= Robin Goodfellow (magazine) =

1861 British literary periodical

Robin Goodfellow was a short-lived literary periodical published in London during 1861. Edited by Charles Mackay, the magazine featured serialized fiction, essays, poetry, and cultural commentary. It reflected the Victorian era's fascination with morality, class, and sensational storytelling. Robin Goodfellow was one of many literary magazines during the height of the Victorian publishing era. Its goal was to provide affordable literature, easily accessible for the majority of people during the time.

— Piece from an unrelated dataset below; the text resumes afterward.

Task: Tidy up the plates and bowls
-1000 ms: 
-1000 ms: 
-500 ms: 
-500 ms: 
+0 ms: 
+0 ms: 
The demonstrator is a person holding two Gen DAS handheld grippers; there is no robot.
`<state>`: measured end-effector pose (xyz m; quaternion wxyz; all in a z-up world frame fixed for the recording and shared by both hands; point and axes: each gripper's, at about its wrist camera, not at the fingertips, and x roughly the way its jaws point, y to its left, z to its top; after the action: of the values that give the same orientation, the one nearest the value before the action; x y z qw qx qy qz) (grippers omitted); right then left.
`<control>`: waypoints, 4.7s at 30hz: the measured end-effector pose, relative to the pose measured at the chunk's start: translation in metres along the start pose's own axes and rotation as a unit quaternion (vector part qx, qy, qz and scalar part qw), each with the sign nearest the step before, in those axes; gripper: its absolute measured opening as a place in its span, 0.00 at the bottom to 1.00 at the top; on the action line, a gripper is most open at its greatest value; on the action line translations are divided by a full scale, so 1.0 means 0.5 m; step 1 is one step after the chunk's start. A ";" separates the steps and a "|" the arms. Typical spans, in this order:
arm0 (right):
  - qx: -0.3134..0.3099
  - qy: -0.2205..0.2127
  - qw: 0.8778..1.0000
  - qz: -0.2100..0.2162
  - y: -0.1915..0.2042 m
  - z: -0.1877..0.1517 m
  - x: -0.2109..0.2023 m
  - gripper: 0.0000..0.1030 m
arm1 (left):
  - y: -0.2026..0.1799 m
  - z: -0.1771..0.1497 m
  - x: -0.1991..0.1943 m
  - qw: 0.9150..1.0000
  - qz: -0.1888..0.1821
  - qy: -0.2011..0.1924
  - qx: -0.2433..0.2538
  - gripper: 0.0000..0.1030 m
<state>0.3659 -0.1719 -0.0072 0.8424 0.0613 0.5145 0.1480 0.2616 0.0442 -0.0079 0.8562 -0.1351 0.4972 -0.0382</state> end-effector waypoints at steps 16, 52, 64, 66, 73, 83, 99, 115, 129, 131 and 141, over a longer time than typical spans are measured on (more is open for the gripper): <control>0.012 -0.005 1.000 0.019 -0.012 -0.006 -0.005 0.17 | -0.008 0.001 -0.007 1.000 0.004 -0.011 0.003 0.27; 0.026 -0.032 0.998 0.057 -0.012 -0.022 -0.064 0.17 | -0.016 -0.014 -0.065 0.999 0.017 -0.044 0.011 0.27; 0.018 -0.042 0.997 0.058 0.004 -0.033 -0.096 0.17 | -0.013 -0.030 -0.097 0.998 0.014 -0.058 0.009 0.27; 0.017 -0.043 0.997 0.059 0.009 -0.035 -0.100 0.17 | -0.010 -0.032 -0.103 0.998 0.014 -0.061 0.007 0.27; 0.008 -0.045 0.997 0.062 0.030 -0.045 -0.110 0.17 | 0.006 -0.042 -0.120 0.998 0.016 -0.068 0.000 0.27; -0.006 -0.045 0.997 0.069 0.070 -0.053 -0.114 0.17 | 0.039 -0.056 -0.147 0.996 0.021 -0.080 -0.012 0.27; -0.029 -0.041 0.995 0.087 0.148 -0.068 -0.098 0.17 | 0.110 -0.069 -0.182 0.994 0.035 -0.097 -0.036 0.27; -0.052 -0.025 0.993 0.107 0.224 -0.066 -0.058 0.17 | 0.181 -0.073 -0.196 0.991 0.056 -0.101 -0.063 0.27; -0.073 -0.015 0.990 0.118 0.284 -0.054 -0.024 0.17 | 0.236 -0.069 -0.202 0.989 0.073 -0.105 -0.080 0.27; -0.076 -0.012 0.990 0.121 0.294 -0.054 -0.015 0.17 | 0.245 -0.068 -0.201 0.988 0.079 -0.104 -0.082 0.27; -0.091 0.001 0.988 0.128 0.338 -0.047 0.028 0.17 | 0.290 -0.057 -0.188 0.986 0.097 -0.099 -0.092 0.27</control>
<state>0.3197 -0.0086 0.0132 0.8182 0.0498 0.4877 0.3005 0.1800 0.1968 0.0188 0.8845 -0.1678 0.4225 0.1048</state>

== Content and contributors ==
Robin Goodfellow is most notable for publishing early works by two well-known Victorian novelists:

- Lady Audley's Secret by Mary Elizabeth Braddon, serialized in the magazine from July 1861, to September 1861, in weekly installments.
- Which Wins, Love or Money? by Emma Robinson, serialized from July 6, 1861, to September 28, 1861, also on a weekly schedule.

Neither of these novels were completely published by Robin Goodfellow. The publications were halted and Robin Goodfellow entirely went under. The novels both finished their serializations in other periodicals.

== Impact and legacy ==
Robin Goodfellow stopped publication in September 1861, after less than a year in use. Although short-lived, it played a very important role in the early careers of Braddon and Robinson. The magazines brief existence reflects the volatility of the Victorian literary culture, where new publications often struggled to survive because of the intense market competition.